Life in League One becoming clearer as City, somehow, remain unbeaten.

The tone for this afternoon’s game between Stockport County and Cardiff City at Edgely Park was set after about forty five seconds when home centreback Brad Hills shoved Yousef Salech into advertising hoardings out by the corner flag as they both chased a ball which went out for a goal kick.

With memories of OllieTanner’s accident at Wimbledon when his collision with advertising hoardings put him out of action for four months still fresh in the mind, you feared the worst for our centre forward.

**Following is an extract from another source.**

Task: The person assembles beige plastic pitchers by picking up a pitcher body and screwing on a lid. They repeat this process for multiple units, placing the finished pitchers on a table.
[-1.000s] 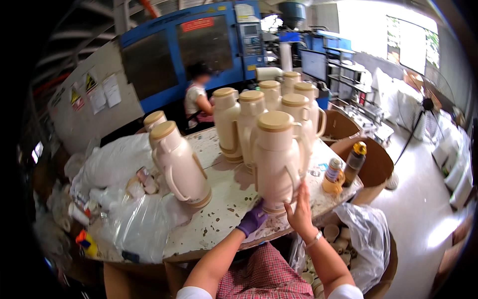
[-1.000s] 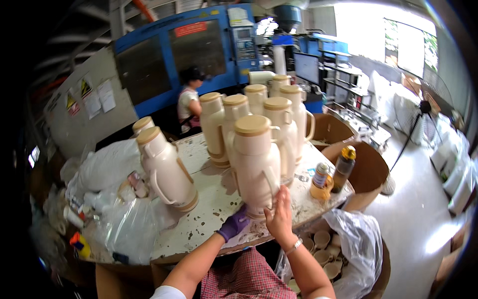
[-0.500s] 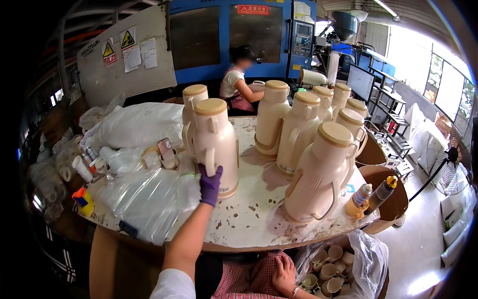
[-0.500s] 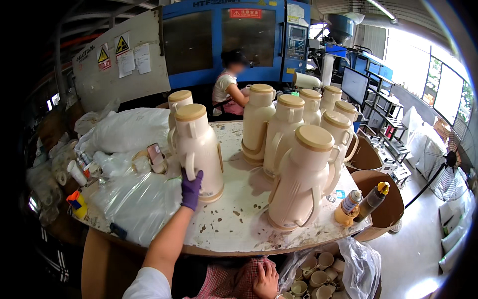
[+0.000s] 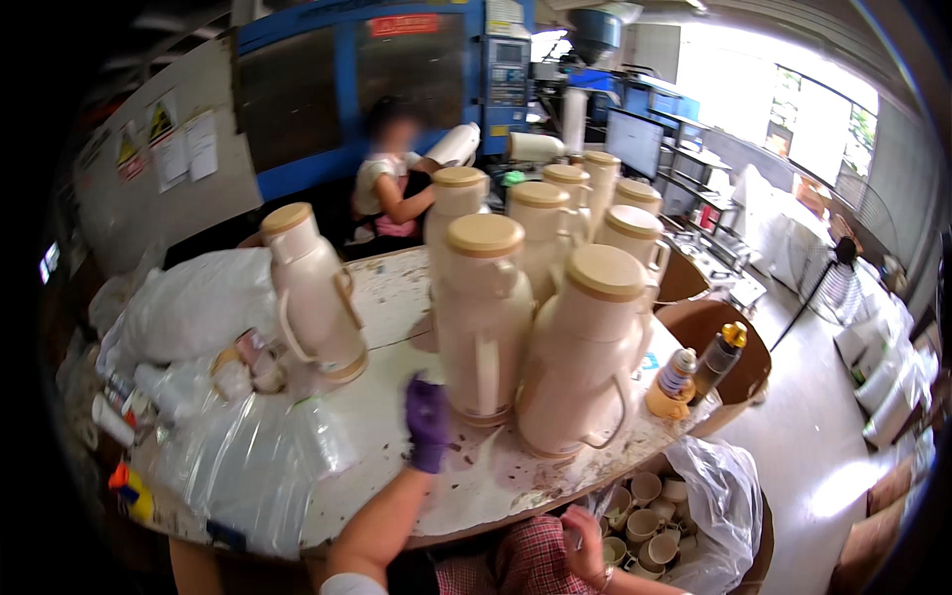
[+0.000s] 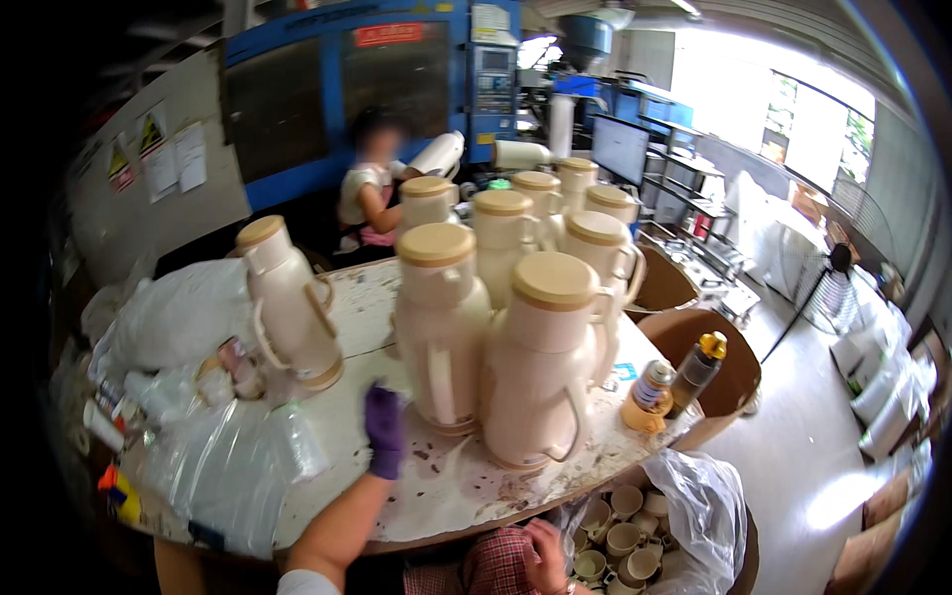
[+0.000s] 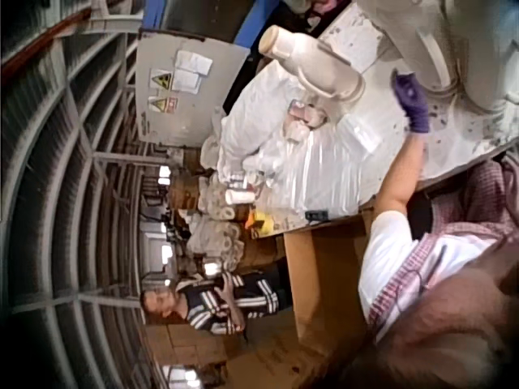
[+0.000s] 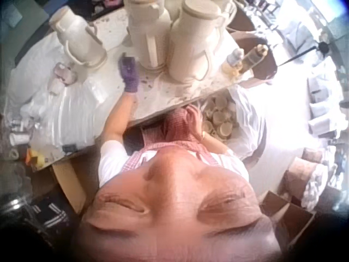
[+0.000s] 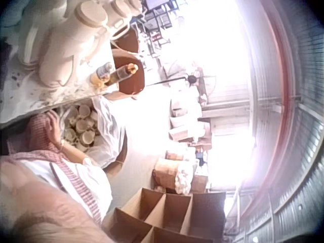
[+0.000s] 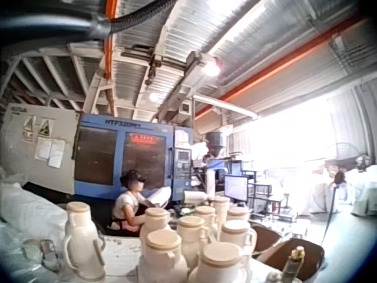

However, after ignoring Hills’ offer of a helping hand to get to his feet, Salech carried on.

To my mind, Hills deserved a strong lecture from the referee at the very least and a yellow card would have been an appropriate response from, but, sorry for bringing this up again, League One officials have, by and large, shown themselves to be utterly hopeless in the seven matches we’ve played at this level in the last six weeks or so and  Simon Mather proved to be no exception this afternoon.

Mr Mather chose to just get on with the game with barely a word said to Hills and so the die was cast. Stockport knew that they had a ref who would let an awful lot when it came to their defender’s “physicality” and so we saw all manner of blocks off the ball, fouls on the man in possession and what has become known as “shithousery” these days go unpunished.

Mr Mather was entirely inconsistent in his application of the laws in the opening stages in particular. In one farcical passage of play, two or three blatant fouls by the home side were ignored, while Salech was penalised for an innocuous foul as soon as he tried to “fight fire with fire”.

Salech has been given no protection by officials all season long and I wouldn’t be surprised if, ludicrously, he’s conceded more free kicks than he’s been given in his favour this season. League One officials seem to think that all benefit of the doubt should be given to defenders- a policy which strikes me as downright odd.

The thing was though that Stockport’s physical approach was working. Salech began to look dispirited and a little sorry for himself. Cian Ashford, someone who can be surprisingly good at tracking back and tackling, was having one of those afternoon’s where his head looks to be down from the first minute and only Chris Willock was offering any hope of coming up with something that might constitute an attacking threat.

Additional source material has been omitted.